**Exercise**.
Could you retype all of the entries exactly, without their pictures?

****

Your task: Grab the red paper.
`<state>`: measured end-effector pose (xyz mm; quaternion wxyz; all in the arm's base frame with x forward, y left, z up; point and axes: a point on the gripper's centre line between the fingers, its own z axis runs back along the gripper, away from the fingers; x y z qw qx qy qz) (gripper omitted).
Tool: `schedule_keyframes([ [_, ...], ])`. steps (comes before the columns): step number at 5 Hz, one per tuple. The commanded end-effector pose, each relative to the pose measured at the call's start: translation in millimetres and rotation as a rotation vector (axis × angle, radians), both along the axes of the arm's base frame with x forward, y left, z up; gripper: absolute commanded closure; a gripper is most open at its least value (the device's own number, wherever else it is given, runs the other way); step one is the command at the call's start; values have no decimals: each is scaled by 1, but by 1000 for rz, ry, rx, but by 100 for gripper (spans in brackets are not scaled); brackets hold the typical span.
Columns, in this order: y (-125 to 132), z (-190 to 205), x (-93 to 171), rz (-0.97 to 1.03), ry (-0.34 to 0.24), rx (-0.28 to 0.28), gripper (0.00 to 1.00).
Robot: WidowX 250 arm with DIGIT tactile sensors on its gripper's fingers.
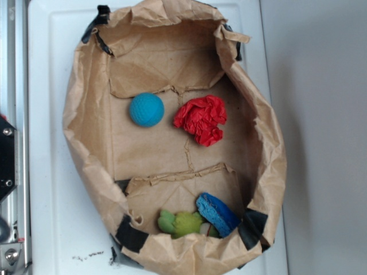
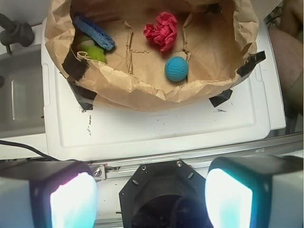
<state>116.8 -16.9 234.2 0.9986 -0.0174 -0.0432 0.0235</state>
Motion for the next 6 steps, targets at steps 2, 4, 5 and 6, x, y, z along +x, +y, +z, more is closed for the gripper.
schedule_keyframes([
  [2, -21, -10, 100, 10, -140, -41, 0],
  [4, -21, -10, 100, 10, -140, -41, 0],
  [5, -2, -48, 124, 61, -114, -56, 0],
  [6, 15, -85, 145, 83, -152, -31, 0],
])
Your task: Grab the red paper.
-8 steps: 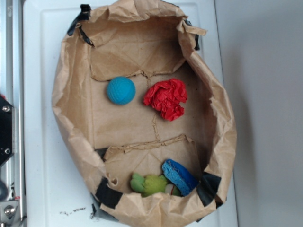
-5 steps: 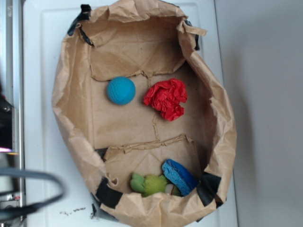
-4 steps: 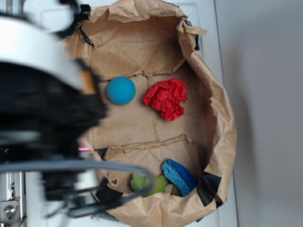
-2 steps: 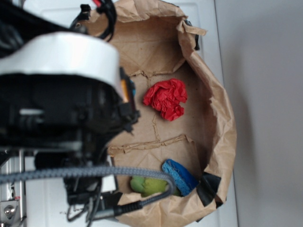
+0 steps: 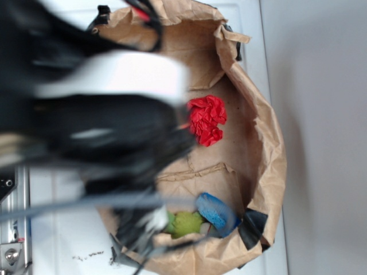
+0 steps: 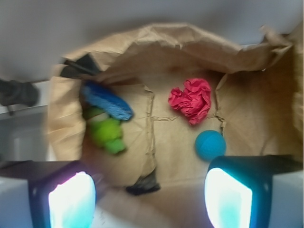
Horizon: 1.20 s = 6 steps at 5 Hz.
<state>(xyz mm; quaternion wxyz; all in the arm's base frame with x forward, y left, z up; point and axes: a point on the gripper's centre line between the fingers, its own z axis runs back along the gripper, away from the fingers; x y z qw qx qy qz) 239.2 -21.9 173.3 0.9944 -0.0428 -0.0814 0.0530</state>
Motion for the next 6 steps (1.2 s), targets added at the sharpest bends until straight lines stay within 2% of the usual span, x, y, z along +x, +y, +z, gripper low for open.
schedule_keyframes([
  [1, 33, -38, 24, 24, -78, 58, 0],
  [2, 47, -62, 31, 31, -110, 111, 0],
  [3, 50, -84, 46, 70, -144, 160, 0],
  [5, 39, -125, 66, 101, -131, 271, 0],
  [6, 36, -130, 67, 123, -124, 306, 34],
])
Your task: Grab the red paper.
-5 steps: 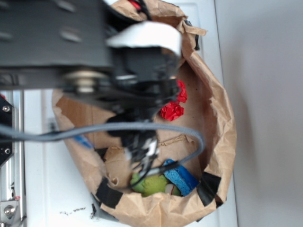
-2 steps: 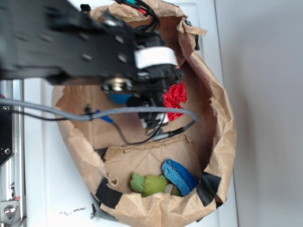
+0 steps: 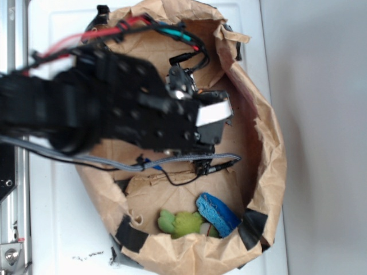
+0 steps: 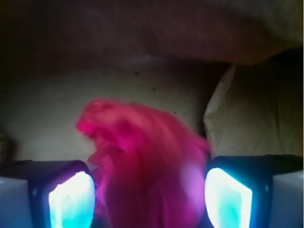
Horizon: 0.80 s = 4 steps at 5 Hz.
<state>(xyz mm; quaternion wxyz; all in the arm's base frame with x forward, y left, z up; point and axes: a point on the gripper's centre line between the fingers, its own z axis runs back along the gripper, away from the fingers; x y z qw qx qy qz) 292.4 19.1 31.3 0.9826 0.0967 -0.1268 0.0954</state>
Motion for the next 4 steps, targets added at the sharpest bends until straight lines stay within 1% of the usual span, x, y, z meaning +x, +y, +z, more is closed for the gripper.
schedule_keyframes([
  [1, -9, 2, 14, 25, -82, 71, 100],
  [2, -15, 28, 1, -10, -72, -15, 100],
  [3, -19, 66, -11, -29, -49, -113, 100],
  [4, -16, 107, -24, -61, -31, -228, 100],
])
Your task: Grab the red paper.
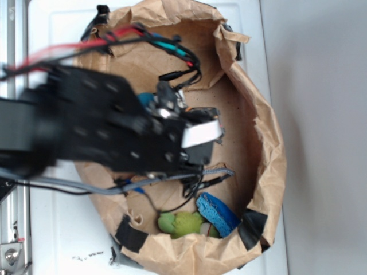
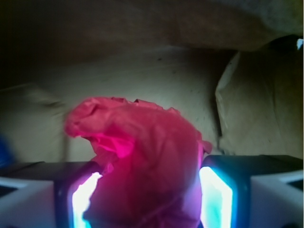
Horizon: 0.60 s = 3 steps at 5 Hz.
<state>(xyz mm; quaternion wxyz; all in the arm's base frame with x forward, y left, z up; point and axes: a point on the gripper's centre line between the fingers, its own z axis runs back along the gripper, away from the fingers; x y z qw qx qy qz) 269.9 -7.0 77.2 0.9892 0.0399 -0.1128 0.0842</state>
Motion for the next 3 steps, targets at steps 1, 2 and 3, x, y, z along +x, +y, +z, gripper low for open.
schedule_keyframes([
  [1, 14, 87, -10, -44, -39, -178, 100],
  [2, 20, 96, -14, -36, -37, -239, 100],
  [3, 21, 97, -16, -74, -81, -183, 100],
])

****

**The answer**.
Your task: Grab the red paper.
`<state>`: measured end-effector pose (xyz mm; quaternion wxyz; all in the arm's base frame with x forward, y left, z up; point and axes: a point on the gripper's centre line between the fingers, its own z axis runs back along the gripper, away from the fingers; x y z qw qx qy qz) (gripper omitted).
Tool: `schedule_keyframes([ [_, ...], ])`. steps (comes before the columns): step number at 5 Hz, one per tuple. The commanded end-effector pose, each relative to the pose measured at the call's start: translation in millimetres and rotation as a rotation vector (axis × angle, radians), both along the axes of the arm's base frame with x forward, y left, z up; gripper: absolute commanded closure; a gripper is most open at its least value (the device's own number, wherever else it is given, runs the other way); step one is the command at the call's start; values have no decimals: each is scaled by 1, but by 1000 for rz, ry, rx, but by 100 for gripper (spans in brackets are not scaled); brackets hold the typical span.
Columns, in this order: y (-125 to 132), z (-190 to 205), x (-93 to 171), rz (-0.97 to 1.03), ry (-0.34 to 0.24), rx (-0.28 to 0.28), gripper (0.00 to 1.00).
Robot: WidowX 250 arm with DIGIT tactile sensors on its gripper's fingers.
<state>116.8 -16.9 234.2 0.9986 -0.0174 -0.0432 0.0235</state>
Motion for the next 6 steps, targets at steps 2, 4, 5 and 6, x, y, z along +x, +y, +z, more is closed for the gripper.
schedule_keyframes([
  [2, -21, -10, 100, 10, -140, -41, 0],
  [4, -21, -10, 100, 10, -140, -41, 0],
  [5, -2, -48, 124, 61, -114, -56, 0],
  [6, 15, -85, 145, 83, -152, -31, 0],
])
Your task: Grab the red paper.
-8 steps: 
-5 steps: 
-4 steps: 
-2 steps: 
+0 steps: 
+0 steps: 
Horizon: 1.20 s = 6 steps at 5 Hz.
<state>(xyz mm; quaternion wxyz; all in the arm's base frame with x forward, y left, z up; point and axes: a point on the gripper's centre line between the fingers, its own z axis runs back along the gripper, away from the fingers; x y z qw qx qy qz) 239.2 -21.9 173.3 0.9944 -0.0428 -0.0814 0.0530</state>
Motion for the next 6 steps (1.2 s), targets added at the sharpest bends until straight lines stay within 2% of the usual span, x, y, z along +x, +y, +z, gripper low for open.
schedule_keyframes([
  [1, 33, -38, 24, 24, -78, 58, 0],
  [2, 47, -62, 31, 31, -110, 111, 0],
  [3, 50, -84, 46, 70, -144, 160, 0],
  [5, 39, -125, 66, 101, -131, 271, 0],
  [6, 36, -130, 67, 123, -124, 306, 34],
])
Your task: Grab the red paper.
-5 steps: 
-2 steps: 
+0 steps: 
+0 steps: 
Horizon: 0.80 s = 4 steps at 5 Hz.
<state>(xyz mm; quaternion wxyz; all in the arm's base frame with x forward, y left, z up; point and axes: a point on the gripper's centre line between the fingers, its own z axis runs back along the gripper, away from the fingers; x y z qw qx qy qz) 292.4 19.1 31.3 0.9826 0.0967 -0.1268 0.0954</state>
Motion for the next 4 steps, targets added at the sharpest bends until straight lines stay within 1% of the usual span, x, y, z meaning +x, +y, +z, more is closed for the gripper.
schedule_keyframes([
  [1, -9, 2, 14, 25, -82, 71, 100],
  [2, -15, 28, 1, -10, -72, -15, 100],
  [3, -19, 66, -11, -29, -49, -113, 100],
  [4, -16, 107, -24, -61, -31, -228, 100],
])
Your task: Grab the red paper.
Horizon: 0.60 s = 3 steps at 5 Hz.
<state>(xyz mm; quaternion wxyz; all in the arm's base frame with x forward, y left, z up; point and axes: a point on the gripper's centre line between the fingers, its own z axis runs back along the gripper, away from the fingers; x y z qw qx qy qz) 269.9 -7.0 77.2 0.9892 0.0399 -0.1128 0.0842</state>
Motion for the next 3 steps, targets at steps 1, 2 and 3, x, y, z along +x, +y, +z, gripper low for open.
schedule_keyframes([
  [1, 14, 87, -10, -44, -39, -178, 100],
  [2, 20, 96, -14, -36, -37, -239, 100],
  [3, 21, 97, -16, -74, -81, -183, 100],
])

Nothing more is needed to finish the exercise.